Our data is available on Zenodo: https://doi.org/10.5281/zenodo.8411089



## Reproducing results

### 1. Set up Python environment
```shell
conda create -n llmcomp python=3.10
conda active llmcomp
python -m venv .venv
source .venv/bin/activate
pip install torch torchvision torchaudio hydra-core ipykernel flake8 black huggingface-hub ipywidgets matplotlib seaborn numpy scipy pyarrow tokenizers datasets transformers
pip install . -e
```

### 2. (Optional) Comparing representations
Download the representations from [Zenodo](https://doi.org/10.5281/zenodo.8411089) and unzip them.
This will take some time.

Then run the following commands:
```shell
python compare_representations.py storage.results_subdir=PATH_TO_WHERE_RESULTS_WILL_BE_STORED measures=ot+is+tr storage.reps_subdir=PATH_TO_REPRESENTATIONS_FOR_WINOGRANDE
python compare_representations.py storage.results_subdir=PATH_TO_WHERE_RESULTS_WILL_BE_STORED measures=ot+is storage.reps_subdir=PATH_TO_REPRESENTATIONS_FOR_WINOGRANDE
python compare_representations.py storage.results_subdir=PATH_TO_WHERE_RESULTS_WILL_BE_STORED measures=ot+is+tr storage.reps_subdir=PATH_TO_REPRESENTATIONS_FOR_HUMANEVAL
python compare_representations.py storage.results_subdir=PATH_TO_WHERE_RESULTS_WILL_BE_STORED measures=ot+is storage.reps_subdir=PATH_TO_REPRESENTATIONS_FOR_HUMANEVAL
```
We recommend running multiple commands in parallel, e.g., from different tmux sessions.
Otherwise you may have to wait ~24h for the results.

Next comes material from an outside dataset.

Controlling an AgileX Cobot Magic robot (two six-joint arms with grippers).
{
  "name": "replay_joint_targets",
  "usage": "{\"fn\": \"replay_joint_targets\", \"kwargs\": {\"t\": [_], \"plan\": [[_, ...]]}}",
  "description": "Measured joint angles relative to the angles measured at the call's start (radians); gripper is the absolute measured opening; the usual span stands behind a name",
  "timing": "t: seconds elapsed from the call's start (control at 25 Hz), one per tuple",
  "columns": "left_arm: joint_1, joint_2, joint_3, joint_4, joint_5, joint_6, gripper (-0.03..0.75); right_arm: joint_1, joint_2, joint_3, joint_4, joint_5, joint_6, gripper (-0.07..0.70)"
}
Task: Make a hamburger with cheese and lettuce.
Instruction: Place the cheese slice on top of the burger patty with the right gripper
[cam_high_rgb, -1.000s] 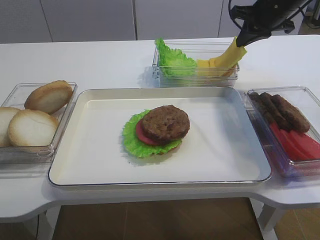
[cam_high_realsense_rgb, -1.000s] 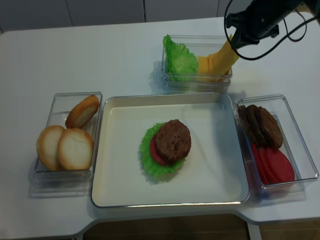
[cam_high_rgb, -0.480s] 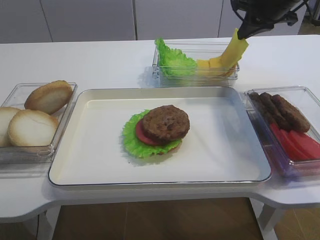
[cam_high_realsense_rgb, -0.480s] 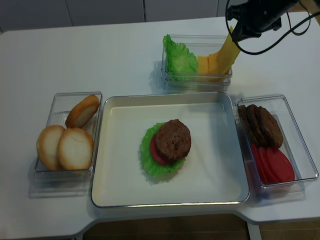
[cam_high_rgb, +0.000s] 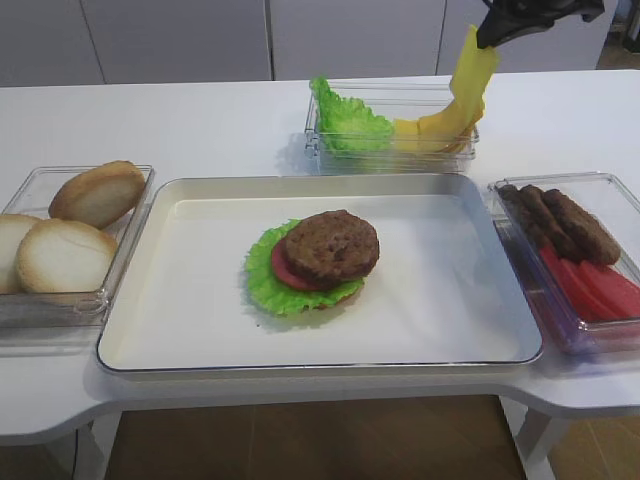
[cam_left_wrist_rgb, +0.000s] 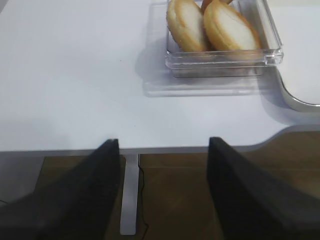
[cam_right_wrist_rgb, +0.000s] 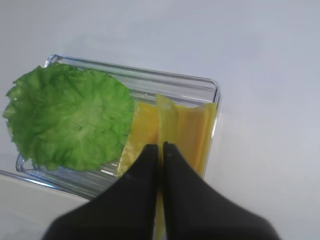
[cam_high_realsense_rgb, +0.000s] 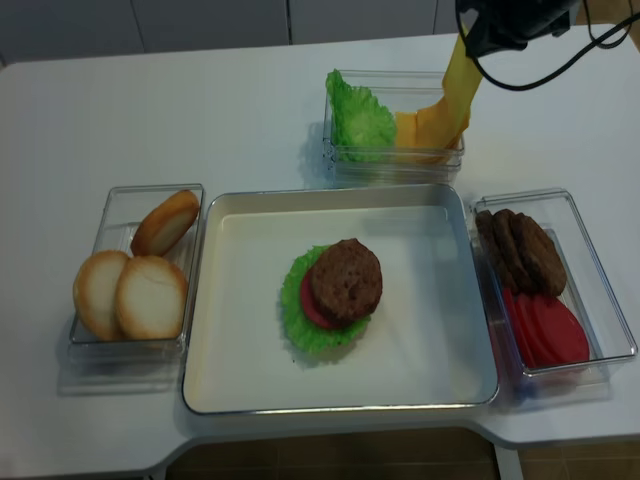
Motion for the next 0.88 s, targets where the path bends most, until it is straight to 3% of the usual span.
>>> {"fn": "replay_joint_targets", "kwargs": {"t": [0.88], "plan": [[0.000,0.000,0.000,0.000,0.000,0.000,0.416,0.008,-0.160,-0.002,0.017,0.103,-0.002,0.029]]}}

### 3. Analyze similarity scores
If you have not run step 2, download the parquet files from [Zenodo](https://doi.org/10.5281/zenodo.8411089).

Use `plots.ipynb` to recreate the plots from the paper.

## License
All code will be available under MIT license upon acceptance.
The data is available under CC-BY 4.0 license (see Zenodo).